**What the exercise asks:** From the entries below, copy exactly the lines from the one that contains "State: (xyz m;" through the one that contains "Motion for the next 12", both included, and only those.

-=-=-

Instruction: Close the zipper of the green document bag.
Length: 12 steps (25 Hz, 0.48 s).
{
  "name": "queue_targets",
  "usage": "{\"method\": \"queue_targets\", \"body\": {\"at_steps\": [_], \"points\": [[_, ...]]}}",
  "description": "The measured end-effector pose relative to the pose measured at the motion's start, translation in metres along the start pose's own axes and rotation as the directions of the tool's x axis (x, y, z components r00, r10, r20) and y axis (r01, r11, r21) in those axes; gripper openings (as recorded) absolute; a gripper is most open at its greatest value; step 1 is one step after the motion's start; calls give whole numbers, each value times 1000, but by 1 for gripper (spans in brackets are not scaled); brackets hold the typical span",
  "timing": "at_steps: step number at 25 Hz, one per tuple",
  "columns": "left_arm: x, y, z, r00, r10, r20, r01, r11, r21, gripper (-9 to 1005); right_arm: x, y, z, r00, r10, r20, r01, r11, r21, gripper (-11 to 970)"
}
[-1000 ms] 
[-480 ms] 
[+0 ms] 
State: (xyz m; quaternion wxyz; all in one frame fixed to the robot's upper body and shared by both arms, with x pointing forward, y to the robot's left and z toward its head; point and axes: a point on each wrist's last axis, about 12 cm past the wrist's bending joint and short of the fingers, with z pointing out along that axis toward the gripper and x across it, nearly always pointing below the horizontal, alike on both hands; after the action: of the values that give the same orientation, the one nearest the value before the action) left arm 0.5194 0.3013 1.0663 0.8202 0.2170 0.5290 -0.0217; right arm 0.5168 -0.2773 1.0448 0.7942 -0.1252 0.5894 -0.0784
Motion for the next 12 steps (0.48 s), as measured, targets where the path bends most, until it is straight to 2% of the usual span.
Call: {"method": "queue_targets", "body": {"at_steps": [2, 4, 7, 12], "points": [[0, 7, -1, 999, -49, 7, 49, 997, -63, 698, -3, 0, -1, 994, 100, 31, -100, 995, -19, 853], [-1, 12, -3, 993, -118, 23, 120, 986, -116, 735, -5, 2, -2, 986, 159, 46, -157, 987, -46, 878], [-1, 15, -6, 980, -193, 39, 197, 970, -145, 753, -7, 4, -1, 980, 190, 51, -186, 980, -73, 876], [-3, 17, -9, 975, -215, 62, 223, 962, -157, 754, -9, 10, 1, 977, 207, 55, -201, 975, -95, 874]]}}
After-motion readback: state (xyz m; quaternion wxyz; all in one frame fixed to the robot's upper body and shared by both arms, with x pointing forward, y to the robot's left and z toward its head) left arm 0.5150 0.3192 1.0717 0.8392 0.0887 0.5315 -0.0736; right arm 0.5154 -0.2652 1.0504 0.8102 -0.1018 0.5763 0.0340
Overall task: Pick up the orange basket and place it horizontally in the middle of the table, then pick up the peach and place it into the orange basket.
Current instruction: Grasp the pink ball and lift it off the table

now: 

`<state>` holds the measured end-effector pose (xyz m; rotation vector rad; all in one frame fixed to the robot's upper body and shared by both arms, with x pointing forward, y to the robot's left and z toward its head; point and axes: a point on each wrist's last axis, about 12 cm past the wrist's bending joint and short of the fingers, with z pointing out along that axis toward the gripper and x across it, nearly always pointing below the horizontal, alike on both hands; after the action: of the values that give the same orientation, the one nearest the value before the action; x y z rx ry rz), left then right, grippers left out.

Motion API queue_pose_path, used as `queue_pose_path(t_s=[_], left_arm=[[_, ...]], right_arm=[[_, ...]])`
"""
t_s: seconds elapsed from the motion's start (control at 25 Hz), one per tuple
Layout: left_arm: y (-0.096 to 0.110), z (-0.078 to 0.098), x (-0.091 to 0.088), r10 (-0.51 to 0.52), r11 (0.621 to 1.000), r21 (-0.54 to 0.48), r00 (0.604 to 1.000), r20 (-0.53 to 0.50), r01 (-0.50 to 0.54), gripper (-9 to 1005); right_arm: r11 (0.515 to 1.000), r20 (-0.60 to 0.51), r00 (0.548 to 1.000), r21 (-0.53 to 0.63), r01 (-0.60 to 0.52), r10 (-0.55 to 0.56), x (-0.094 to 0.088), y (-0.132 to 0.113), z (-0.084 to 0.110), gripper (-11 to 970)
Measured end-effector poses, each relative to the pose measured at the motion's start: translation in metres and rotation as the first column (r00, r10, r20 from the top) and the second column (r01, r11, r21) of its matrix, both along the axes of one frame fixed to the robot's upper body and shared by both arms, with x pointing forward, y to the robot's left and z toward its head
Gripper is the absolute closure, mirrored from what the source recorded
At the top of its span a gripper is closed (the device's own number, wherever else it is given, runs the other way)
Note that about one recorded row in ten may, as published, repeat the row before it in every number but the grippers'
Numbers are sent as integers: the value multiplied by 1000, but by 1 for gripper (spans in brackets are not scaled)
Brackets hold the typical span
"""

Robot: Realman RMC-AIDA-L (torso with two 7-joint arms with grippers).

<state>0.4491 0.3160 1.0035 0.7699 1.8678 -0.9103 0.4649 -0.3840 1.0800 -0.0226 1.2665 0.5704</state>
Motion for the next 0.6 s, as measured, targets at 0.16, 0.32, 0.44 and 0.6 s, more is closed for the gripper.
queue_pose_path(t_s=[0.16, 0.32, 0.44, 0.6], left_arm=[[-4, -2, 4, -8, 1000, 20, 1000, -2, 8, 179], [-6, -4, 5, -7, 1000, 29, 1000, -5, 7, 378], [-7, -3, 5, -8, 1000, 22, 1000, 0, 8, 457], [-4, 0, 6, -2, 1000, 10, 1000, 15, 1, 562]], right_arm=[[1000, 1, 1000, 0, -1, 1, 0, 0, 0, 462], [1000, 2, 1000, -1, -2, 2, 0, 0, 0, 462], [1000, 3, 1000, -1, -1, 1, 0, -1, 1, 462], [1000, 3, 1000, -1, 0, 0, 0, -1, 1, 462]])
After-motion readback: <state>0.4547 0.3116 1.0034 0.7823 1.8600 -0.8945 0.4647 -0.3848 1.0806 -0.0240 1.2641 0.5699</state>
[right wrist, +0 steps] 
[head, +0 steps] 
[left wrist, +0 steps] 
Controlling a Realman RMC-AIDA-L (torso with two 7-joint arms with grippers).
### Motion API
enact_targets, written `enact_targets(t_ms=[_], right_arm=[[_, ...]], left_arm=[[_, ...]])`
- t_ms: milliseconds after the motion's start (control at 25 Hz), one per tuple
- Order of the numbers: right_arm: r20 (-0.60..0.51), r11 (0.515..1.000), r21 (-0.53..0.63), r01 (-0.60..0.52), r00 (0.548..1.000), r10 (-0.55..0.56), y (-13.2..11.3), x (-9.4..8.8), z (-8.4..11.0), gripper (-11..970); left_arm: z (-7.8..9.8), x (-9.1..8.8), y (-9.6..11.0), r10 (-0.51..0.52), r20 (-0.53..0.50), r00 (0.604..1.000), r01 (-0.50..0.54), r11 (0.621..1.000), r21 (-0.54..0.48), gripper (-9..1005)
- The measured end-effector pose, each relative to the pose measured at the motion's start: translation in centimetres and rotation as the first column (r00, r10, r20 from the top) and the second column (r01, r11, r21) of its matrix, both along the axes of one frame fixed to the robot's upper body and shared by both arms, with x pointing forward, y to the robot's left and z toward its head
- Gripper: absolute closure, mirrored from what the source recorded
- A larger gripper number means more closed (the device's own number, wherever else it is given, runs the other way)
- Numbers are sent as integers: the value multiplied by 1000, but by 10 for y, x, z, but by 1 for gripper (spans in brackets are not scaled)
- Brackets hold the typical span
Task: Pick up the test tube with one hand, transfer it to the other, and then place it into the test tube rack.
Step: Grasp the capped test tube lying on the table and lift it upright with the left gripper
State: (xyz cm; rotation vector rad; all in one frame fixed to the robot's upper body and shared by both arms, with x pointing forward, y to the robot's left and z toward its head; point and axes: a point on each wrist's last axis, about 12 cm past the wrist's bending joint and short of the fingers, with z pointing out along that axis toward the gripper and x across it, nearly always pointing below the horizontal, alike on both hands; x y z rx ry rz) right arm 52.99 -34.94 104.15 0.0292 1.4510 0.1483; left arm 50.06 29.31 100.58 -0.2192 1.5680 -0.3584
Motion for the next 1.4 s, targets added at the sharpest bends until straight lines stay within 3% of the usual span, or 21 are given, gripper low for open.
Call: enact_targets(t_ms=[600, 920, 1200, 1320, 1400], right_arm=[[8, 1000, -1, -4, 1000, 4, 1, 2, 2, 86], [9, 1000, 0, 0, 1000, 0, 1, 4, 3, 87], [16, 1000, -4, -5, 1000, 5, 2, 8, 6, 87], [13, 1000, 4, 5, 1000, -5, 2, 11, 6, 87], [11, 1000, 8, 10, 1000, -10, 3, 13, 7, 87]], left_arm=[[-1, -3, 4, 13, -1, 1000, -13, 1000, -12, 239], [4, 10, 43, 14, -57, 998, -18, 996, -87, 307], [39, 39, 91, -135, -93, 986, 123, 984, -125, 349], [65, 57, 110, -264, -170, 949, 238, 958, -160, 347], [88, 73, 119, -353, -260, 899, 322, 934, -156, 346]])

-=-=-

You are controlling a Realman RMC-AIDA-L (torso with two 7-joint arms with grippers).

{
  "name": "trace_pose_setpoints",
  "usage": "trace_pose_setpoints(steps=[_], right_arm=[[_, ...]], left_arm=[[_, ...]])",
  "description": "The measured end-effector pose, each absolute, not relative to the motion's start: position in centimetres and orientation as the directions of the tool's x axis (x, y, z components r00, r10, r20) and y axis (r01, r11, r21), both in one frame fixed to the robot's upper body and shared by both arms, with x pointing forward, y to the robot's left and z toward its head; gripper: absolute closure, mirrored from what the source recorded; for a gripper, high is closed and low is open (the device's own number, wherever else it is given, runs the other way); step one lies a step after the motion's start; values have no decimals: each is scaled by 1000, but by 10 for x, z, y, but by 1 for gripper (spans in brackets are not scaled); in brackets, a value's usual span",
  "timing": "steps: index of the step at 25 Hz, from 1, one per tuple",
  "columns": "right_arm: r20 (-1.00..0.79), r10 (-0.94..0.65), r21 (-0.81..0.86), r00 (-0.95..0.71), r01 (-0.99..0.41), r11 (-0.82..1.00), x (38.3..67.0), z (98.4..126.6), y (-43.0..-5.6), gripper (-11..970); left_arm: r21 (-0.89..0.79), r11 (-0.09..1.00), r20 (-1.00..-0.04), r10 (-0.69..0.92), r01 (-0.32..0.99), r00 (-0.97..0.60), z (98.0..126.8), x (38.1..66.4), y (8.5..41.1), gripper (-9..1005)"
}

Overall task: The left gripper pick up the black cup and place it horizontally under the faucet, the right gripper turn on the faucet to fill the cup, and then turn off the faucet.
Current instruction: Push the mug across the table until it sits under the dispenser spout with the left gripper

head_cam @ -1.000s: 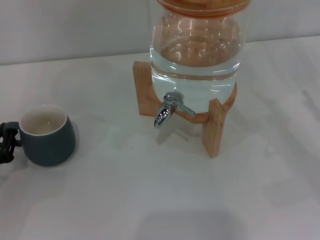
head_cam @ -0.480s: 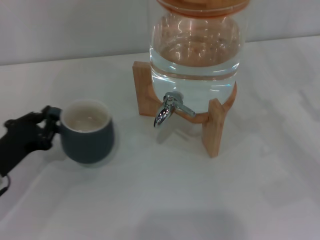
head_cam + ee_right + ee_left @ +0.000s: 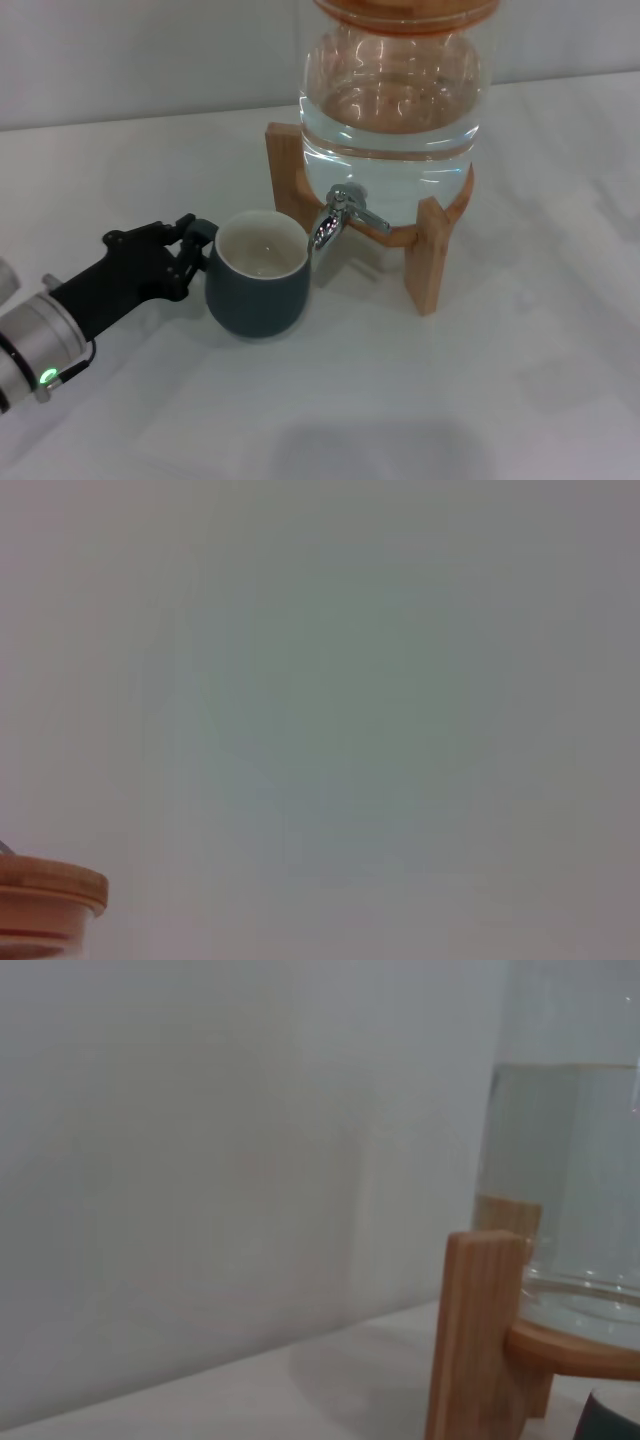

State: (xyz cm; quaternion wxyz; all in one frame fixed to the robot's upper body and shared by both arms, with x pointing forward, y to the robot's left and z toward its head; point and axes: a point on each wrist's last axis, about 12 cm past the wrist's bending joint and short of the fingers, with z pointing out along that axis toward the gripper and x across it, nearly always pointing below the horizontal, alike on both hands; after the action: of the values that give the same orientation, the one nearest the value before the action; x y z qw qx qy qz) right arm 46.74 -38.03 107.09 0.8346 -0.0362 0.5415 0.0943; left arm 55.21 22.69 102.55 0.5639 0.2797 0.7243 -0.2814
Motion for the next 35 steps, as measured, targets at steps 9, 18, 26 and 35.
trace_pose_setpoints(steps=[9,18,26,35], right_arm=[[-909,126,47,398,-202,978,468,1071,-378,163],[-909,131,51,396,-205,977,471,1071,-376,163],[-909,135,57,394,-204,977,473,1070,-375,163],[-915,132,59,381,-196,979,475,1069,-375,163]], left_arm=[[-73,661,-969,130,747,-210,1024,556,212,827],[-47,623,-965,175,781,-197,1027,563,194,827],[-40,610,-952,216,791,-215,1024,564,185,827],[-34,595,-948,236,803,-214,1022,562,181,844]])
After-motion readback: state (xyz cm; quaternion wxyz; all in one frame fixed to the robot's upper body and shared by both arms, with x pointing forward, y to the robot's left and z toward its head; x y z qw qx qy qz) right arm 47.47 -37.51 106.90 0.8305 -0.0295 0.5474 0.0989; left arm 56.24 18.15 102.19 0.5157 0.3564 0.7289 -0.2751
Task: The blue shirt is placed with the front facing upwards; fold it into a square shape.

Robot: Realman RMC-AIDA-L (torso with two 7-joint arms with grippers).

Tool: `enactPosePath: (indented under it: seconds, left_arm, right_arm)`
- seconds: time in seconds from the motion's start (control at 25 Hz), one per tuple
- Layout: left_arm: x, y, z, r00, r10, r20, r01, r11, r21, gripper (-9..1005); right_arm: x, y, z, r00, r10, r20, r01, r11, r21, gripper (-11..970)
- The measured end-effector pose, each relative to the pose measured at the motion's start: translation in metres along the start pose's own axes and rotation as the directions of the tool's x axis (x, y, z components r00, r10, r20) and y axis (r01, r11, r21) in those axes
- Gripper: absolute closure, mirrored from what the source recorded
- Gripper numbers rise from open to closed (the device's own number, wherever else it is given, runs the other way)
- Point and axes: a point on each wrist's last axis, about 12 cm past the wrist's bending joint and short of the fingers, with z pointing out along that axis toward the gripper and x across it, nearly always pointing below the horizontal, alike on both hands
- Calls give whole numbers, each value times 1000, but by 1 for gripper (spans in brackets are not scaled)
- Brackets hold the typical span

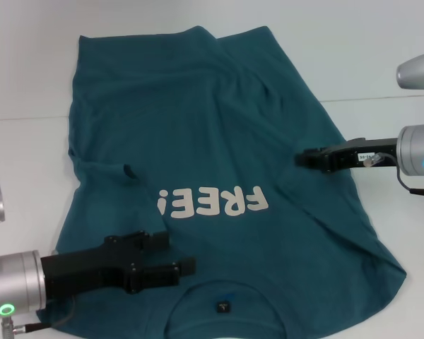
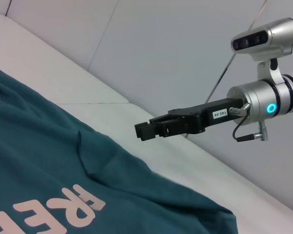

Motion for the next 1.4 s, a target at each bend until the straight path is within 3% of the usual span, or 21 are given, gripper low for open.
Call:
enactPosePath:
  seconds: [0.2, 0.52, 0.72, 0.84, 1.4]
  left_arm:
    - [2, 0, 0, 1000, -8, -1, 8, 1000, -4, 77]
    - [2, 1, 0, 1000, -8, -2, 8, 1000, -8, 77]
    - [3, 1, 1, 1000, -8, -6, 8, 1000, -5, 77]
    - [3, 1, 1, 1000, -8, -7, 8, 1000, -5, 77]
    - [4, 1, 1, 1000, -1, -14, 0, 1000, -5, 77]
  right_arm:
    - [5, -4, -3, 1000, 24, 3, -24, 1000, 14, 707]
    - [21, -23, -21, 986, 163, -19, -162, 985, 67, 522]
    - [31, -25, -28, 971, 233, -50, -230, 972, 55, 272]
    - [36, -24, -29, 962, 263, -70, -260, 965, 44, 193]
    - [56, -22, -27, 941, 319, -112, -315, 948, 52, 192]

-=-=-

**Expected answer:**
State: (xyz m; quaternion wxyz; all in one frame fixed to the robot's upper body and shared by both arms, with x pointing forward, y to the robot's left and z toward its head; point and axes: a point on each wrist's last axis, about 12 cm past the wrist's bending joint and short of the fingers, with z pointing out along that axis toward the gripper and x across it, nearly always pointing below the horizontal, alike on both hands; after the action: of the values that give the same orientation, the one nearest the value before the action) left arm 0.5194 0.3013 1.0663 0.8202 0.2170 0.5290 -0.0217; right arm 0.5168 -0.2773 1.0448 0.7942 -0.1252 0.5894 -0.0784
Motion for the next 12 steps (0.48 s), as measured, targets where the path bends most, until it is straight to 2% of the usual span.

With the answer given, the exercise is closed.